Other medications for DLE that the dogs received prior to entering the study (with adequate withdrawal times) included neomycin-polymyxin-dexamethasone ophthalmic ointment, neomycin-polymyxin-bacitracin ophthalmic ointment, nystatinneomycin- thiostreptin-triamcinolone ointment (PanalogR), betamethasone dipropionate ointment, fluocinolone-DMSO (SynoticR), neomycin sulfate-isoflupredone acetate-tetracaine hydrochloride ointment (TritopR), prednisolone acetate ophthalmic solution, vitamin E (both orally and topically), niacinamide, prednisone, omega-3 fatty acids, and carprofen.

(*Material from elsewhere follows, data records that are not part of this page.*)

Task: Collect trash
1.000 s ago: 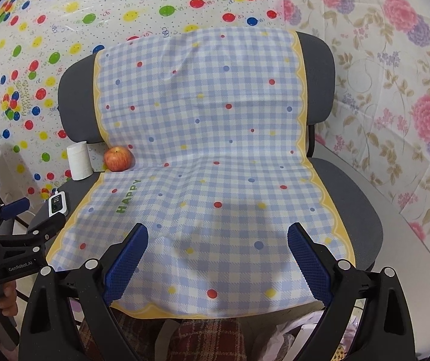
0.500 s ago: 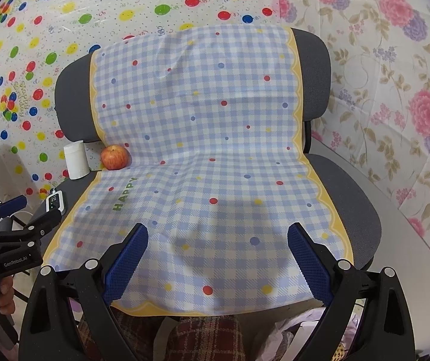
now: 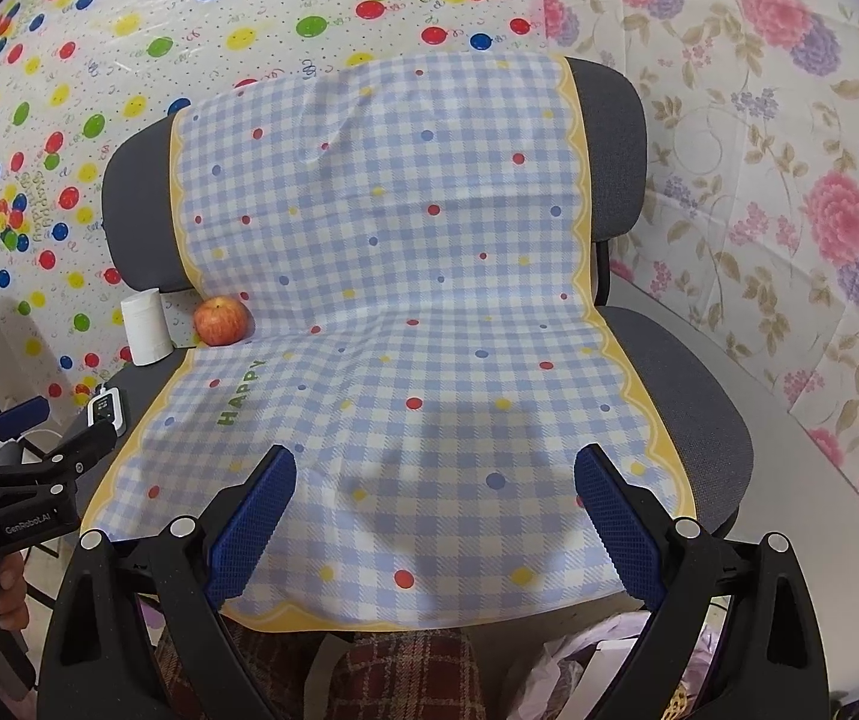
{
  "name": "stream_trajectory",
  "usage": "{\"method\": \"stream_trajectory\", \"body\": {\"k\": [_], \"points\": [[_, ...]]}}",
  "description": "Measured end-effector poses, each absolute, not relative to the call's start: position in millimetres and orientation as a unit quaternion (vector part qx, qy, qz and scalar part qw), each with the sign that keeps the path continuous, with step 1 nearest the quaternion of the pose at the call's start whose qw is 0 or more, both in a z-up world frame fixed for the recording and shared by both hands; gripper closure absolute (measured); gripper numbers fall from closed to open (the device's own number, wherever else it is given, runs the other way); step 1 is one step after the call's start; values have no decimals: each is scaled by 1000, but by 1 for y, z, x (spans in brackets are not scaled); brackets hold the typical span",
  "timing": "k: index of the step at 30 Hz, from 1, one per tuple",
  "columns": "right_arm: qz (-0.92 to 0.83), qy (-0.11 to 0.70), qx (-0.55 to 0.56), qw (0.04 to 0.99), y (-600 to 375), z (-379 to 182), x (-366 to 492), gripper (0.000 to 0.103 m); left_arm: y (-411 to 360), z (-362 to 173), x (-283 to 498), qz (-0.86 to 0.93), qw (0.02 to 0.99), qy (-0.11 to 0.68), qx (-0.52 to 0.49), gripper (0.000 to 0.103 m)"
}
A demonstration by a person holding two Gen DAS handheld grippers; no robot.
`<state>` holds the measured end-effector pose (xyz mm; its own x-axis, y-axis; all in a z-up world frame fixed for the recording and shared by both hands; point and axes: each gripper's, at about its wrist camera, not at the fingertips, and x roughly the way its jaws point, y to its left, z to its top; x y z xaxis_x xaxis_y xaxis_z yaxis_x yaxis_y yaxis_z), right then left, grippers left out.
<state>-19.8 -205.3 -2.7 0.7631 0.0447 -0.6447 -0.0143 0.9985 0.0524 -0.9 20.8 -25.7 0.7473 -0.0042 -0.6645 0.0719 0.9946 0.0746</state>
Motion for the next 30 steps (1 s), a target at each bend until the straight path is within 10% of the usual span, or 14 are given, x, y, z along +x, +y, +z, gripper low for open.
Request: {"method": "stream_trajectory", "body": {"k": [30], "points": [[14,344,24,938,-208,-4,-22,10,18,-24,-3,-17,934,354,49,6]]}}
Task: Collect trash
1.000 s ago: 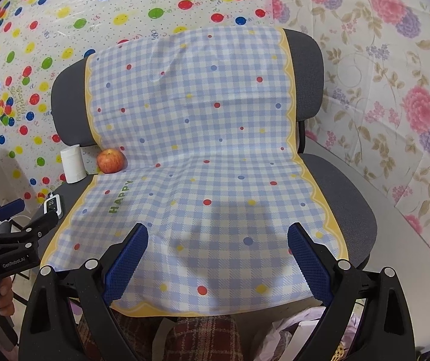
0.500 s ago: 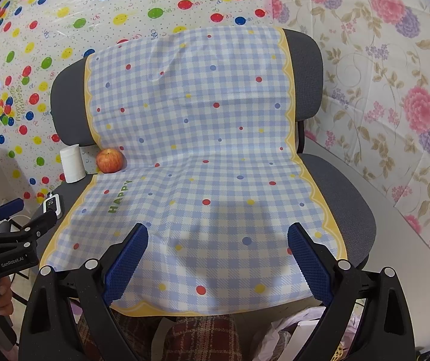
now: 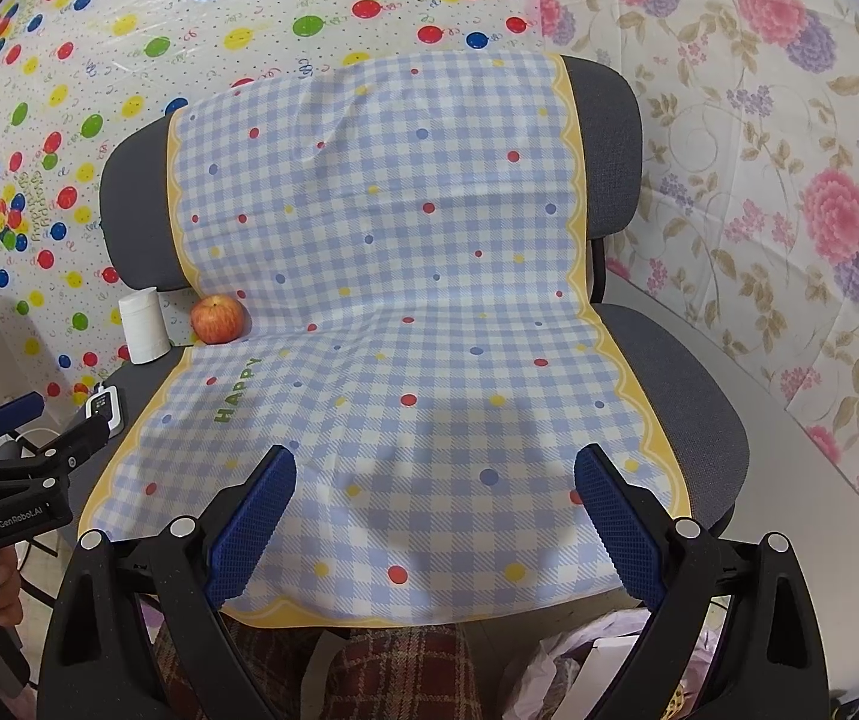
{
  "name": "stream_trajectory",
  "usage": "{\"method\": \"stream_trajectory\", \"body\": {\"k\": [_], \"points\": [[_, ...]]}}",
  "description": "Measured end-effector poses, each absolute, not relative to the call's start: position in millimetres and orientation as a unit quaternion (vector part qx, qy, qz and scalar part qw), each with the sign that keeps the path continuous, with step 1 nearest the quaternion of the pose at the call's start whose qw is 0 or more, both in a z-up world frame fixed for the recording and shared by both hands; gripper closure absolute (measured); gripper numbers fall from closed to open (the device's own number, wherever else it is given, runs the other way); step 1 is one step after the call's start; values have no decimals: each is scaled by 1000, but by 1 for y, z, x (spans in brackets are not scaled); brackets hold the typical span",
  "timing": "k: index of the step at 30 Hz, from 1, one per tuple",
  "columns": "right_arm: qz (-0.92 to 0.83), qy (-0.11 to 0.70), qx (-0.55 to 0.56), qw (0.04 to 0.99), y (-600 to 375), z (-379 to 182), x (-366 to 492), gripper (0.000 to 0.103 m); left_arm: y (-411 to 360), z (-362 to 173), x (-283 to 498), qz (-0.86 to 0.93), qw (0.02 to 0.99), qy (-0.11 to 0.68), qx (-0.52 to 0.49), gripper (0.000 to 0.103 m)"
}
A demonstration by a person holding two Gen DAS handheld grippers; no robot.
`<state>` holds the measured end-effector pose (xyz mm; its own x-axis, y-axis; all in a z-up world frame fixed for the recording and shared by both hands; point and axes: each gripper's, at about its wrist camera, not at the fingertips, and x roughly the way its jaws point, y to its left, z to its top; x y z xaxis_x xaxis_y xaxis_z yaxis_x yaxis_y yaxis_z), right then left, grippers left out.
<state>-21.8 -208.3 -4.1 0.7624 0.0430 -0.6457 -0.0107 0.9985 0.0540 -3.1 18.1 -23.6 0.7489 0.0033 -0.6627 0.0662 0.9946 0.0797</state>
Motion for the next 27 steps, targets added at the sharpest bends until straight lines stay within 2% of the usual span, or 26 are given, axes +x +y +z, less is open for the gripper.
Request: {"method": "stream_trajectory", "body": {"k": [18,27], "points": [[10,353,34,935,-219,-13,-18,10,16,-26,-2,-34,937,344,53,6],[-15,349,9,937,-243,-42,35,9,15,-68,32,-22,923,382,48,6]]}}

Randomization via a coin toss resulted in 12 dogs starting with 0.03% tacrolimus ointment and 9 dogs starting with the placebo ointment; statistically, there was no sequence effect. This indicates that the order in which the dogs received tacrolimus and placebo had no effect on the results. Twenty dogs had DLE of the nasal planum and one dog had DLE of the vulva. Dogs started the study in the following months: (number of dogs entered in that month is in parenthesis following the month) were January (2), February (2), March (4), May (6), June (3), July (2), October (1), November (1). Nineteen dogs completed the study and were used in the statistical analyses, with one exception noted below. One dog was lost to follow up after the initial visit. A second dog was lost to follow up after the third visit (day 42). Both of these dogs were receiving tacrolimus when they were lost to follow up.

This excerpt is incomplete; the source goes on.